[EXERCISE INSTRUCTIONS]:
Only one span is wanted from the lines below: from the one with "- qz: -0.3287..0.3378" up to and including the one with "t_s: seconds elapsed". Copy it exactly, without images.

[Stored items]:
————
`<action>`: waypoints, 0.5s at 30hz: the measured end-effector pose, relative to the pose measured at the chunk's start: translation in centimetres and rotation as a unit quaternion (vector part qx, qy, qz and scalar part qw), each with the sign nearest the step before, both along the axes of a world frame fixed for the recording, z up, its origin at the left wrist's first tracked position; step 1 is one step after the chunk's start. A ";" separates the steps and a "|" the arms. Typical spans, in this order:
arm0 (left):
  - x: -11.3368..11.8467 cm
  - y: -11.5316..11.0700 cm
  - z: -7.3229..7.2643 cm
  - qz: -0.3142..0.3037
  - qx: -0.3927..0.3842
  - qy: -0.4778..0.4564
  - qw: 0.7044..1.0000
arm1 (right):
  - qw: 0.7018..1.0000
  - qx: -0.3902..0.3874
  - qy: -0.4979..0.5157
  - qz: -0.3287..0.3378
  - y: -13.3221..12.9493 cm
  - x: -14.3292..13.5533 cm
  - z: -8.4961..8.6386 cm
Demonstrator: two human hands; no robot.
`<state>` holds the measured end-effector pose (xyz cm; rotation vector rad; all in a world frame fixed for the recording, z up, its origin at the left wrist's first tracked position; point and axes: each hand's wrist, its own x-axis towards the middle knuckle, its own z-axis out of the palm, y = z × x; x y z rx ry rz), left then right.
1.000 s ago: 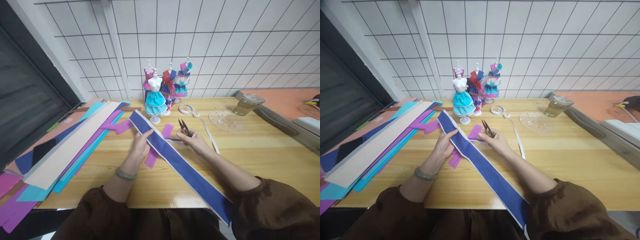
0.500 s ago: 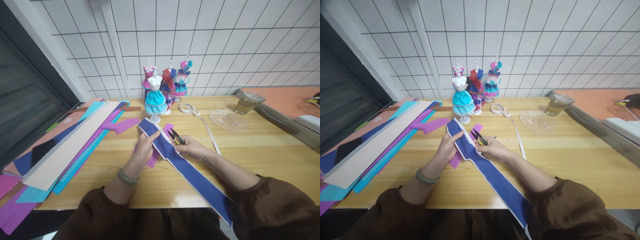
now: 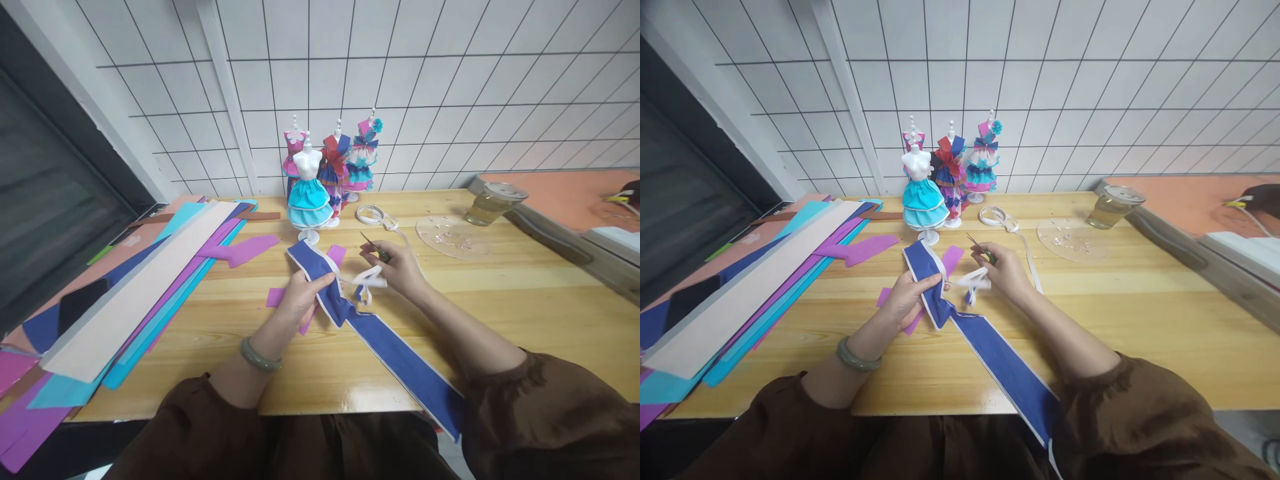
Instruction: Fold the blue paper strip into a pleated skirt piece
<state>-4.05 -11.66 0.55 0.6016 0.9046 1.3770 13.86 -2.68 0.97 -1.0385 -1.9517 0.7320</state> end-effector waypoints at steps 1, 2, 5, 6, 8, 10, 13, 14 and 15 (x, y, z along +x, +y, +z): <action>0.1 -0.1 0.0 -0.005 -0.002 0.002 1.000 | 1.000 0.005 -0.021 -0.001 0.3 0.2 -0.2; 0.1 -0.1 0.0 -0.004 -0.003 0.001 1.000 | 0.999 0.007 -0.038 -0.013 0.6 0.4 -0.2; 0.0 0.0 0.0 0.014 0.000 -0.012 1.000 | 0.996 -0.002 -0.025 -0.080 0.7 0.7 0.4; -0.1 0.1 0.1 0.022 0.004 -0.018 1.000 | 0.996 -0.016 0.005 -0.089 0.4 0.7 0.8; -0.4 0.2 0.1 0.045 0.013 -0.026 0.999 | 0.993 -0.089 0.076 -0.035 -0.8 0.3 1.8; -0.7 0.4 0.1 0.070 0.016 -0.031 0.997 | 0.977 -0.189 0.073 0.070 -2.5 -0.5 2.6; -1.1 0.6 0.1 0.114 0.022 -0.039 0.992 | 0.950 -0.256 0.032 0.179 -4.7 -1.7 3.0; -1.3 0.7 0.0 0.125 0.027 -0.041 0.991 | 0.949 -0.249 0.025 0.192 -5.2 -2.0 2.9; -1.4 0.8 0.0 0.134 0.034 -0.043 0.989 | 0.950 -0.239 0.018 0.199 -5.4 -2.2 2.8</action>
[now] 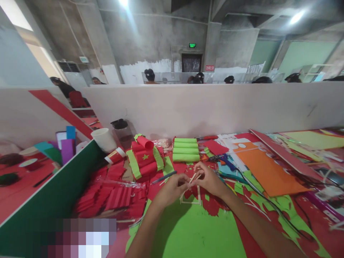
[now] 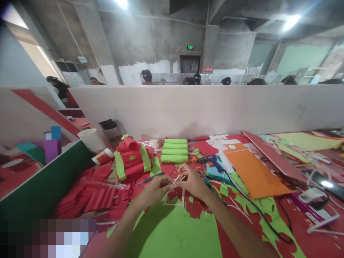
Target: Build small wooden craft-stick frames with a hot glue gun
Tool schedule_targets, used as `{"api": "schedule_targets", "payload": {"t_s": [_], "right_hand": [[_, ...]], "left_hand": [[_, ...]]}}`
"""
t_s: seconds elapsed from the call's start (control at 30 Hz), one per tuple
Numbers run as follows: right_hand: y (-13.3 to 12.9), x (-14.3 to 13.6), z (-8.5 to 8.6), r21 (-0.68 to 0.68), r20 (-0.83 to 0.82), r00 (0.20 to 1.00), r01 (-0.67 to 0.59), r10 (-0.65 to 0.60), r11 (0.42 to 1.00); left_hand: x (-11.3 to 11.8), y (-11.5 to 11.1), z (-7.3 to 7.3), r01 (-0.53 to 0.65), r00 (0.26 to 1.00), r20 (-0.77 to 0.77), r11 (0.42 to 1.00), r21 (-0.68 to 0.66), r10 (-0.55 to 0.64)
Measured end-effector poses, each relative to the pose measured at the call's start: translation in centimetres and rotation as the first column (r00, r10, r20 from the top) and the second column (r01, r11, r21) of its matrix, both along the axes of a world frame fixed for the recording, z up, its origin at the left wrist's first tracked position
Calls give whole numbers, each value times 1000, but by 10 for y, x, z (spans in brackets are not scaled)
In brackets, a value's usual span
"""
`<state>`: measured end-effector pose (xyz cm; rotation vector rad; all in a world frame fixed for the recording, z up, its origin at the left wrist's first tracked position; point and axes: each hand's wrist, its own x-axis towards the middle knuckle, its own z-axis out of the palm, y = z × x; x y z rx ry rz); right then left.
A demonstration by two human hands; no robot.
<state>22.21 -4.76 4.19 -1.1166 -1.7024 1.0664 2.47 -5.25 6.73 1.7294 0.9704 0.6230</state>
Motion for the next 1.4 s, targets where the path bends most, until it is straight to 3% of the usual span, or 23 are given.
{"api": "schedule_targets", "payload": {"t_s": [0.27, 0.53, 0.7, 0.83, 1.0, 1.13, 1.4], "right_hand": [[7, -2, -8, -58, -194, 981, 0, -11, 998], [4, -8, -11, -55, -152, 988, 14, -22, 998], [5, -7, -13, -117, -214, 977, -27, 1, 993], [7, -3, -10, -39, -181, 983, 13, -20, 999], [13, 11, 0, 98, -44, 992, 119, -115, 988], [14, 20, 6, 149, 36, 990, 132, -139, 980], [6, 15, 6, 176, 232, 968, 57, -98, 983]], "left_hand": [[-2, 4, -3, -35, 999, -16, 999, -16, 35], [1, 5, -7, -40, 999, -25, 999, 8, 40], [1, 7, -10, -17, 1000, -17, 1000, 25, 18], [-6, 11, -10, -79, 992, -91, 989, 125, 91], [-22, 18, -14, -201, 898, -361, 965, 170, 251], [-27, 21, -19, -215, 785, -541, 951, 220, 303], [-25, 16, -19, -216, 695, -644, 947, 238, 320]]}}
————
[ANSWER]:
  - qz: -0.3287..0.3378
  - y: -13.3221..12.9493 cm
  - x: -14.3292..13.5533 cm
  - z: -8.4961..8.6386 cm
Demonstrator: two human hands; no robot.
`<state>` holds the measured end-effector pose (xyz cm; rotation vector rad; all in a world frame fixed for the recording, z up, its origin at the left wrist's first tracked position; point and axes: each hand's wrist, its own x-axis towards the middle knuckle, its own z-axis out of the palm, y = z × x; x y z rx ry rz), left then right.
1.000 s ago: 
0.500 s ago: 
now: 
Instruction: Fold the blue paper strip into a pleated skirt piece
<state>-4.05 -11.66 0.55 0.6016 0.9046 1.3770 13.86 -2.68 0.97 -1.0385 -1.9517 0.7320</state> end-effector waypoints at steps 1, 2, 5, 6, 8, 10, 13, 14 and 15 (x, y, z along +x, +y, +z): <action>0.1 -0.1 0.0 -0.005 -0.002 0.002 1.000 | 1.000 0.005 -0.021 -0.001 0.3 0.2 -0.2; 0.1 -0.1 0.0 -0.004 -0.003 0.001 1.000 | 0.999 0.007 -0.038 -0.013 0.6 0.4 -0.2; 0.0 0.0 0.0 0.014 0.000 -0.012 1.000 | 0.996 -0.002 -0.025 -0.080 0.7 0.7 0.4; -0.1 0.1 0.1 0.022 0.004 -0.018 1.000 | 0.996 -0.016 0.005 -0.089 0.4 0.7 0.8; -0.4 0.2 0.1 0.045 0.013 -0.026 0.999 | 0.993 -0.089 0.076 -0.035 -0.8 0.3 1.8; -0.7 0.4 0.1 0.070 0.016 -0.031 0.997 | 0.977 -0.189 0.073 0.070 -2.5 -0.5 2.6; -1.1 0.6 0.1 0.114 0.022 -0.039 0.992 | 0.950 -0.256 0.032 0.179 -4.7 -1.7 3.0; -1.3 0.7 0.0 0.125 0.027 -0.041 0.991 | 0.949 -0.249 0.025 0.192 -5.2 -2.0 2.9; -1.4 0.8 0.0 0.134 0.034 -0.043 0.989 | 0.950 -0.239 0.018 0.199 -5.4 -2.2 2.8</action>
[now] 
[now] 
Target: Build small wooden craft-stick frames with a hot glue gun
Tool schedule_targets, used as `{"api": "schedule_targets", "payload": {"t_s": [_], "right_hand": [[_, ...]], "left_hand": [[_, ...]]}}`
"""
t_s: seconds elapsed from the call's start (control at 30 Hz), one per tuple

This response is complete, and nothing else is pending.